→ Prompt:
The required output is the exact run of lines from the one bearing "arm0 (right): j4" through the final line of the listing below, with the pictures removed.

• • • • •

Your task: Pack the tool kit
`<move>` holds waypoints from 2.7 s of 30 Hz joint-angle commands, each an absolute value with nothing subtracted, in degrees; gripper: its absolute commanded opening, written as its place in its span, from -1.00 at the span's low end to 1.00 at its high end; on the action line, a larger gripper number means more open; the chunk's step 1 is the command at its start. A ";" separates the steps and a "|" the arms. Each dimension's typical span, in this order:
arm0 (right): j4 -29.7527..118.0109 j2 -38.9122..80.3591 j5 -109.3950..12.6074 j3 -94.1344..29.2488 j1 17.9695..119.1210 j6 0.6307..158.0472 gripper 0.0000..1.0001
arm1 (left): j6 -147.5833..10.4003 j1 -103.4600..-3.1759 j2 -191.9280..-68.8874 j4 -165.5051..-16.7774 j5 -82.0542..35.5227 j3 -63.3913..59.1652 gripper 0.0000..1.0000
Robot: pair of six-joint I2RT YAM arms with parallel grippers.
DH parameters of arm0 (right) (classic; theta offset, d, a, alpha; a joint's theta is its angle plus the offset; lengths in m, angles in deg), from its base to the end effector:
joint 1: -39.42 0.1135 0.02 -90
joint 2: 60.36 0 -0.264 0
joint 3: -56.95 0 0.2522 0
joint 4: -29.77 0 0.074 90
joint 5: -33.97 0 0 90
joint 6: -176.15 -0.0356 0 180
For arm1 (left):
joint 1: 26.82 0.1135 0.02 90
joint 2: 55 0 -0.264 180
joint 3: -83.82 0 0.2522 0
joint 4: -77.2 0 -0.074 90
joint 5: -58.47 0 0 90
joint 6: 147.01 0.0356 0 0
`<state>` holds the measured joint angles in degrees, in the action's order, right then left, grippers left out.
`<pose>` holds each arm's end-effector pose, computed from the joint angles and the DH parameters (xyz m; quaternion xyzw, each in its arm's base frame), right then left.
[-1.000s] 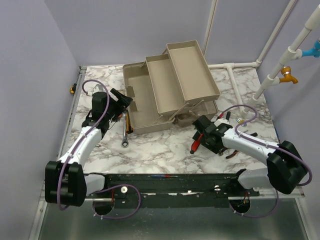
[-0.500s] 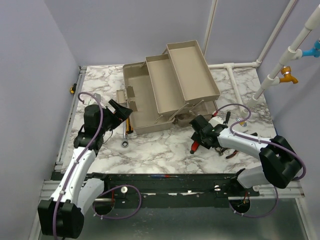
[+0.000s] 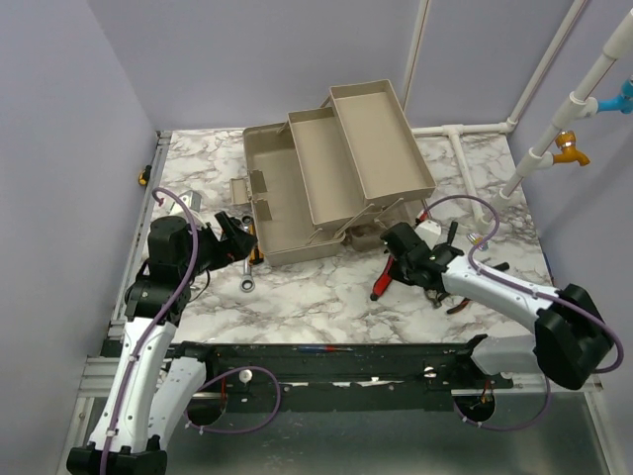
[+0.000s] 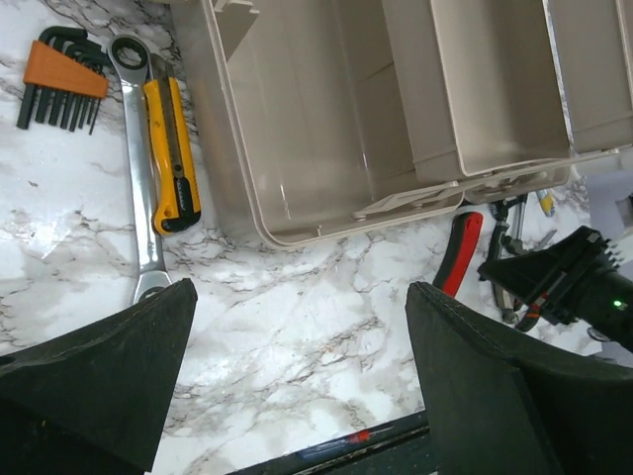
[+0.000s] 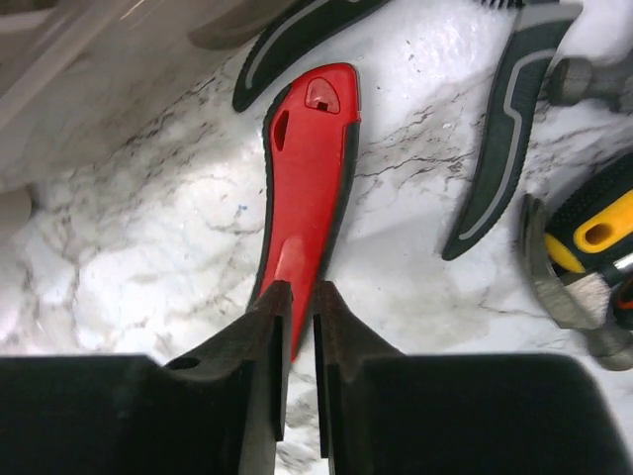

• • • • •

→ Reply:
arm0 (right): j4 -29.7527..118.0109 j2 -38.9122..80.3591 j5 -109.3950..12.6074 j3 -94.1344..29.2488 j1 17.9695..119.1210 j6 0.6307..158.0472 gripper 0.0000..1.0001
arm1 (left): j6 -147.5833..10.4003 j1 -103.4600..-3.1759 j2 -191.9280..-68.8874 j4 -165.5051..-16.7774 j5 -82.0542..35.5227 j3 -63.3913..59.1652 gripper 0.0000..1.0000
Robot: pair of six-joint I2RT YAM arms with parallel grippers.
DH parameters of arm0 (right) (classic; theta offset, d, a, alpha; a joint's theta is its angle plus the offset; lengths in m, angles in deg), from its base to the end effector:
joint 1: -39.42 0.1135 0.02 -90
joint 2: 60.36 0 -0.264 0
joint 3: -56.95 0 0.2522 0
joint 4: -29.77 0 0.074 90
joint 5: -33.97 0 0 90
joint 6: -176.15 -0.0356 0 180
For arm1 (left):
joint 1: 26.82 0.1135 0.02 90
joint 2: 55 0 -0.264 180
joint 3: -83.82 0 0.2522 0
joint 4: -77.2 0 -0.074 90
joint 5: -58.47 0 0 90
joint 6: 147.01 0.0356 0 0
`<state>` holds the measured joint angles in degrees, in the action's order, right then left, grippers left out.
`<pose>` holds each arm's end-effector pose, computed from the joint angles and the DH parameters (xyz m; quaternion xyzw, each in its arm's base frame), right then left.
[-1.000s] 
[-0.500s] 
[+0.000s] 
[+0.000s] 
[+0.000s] 

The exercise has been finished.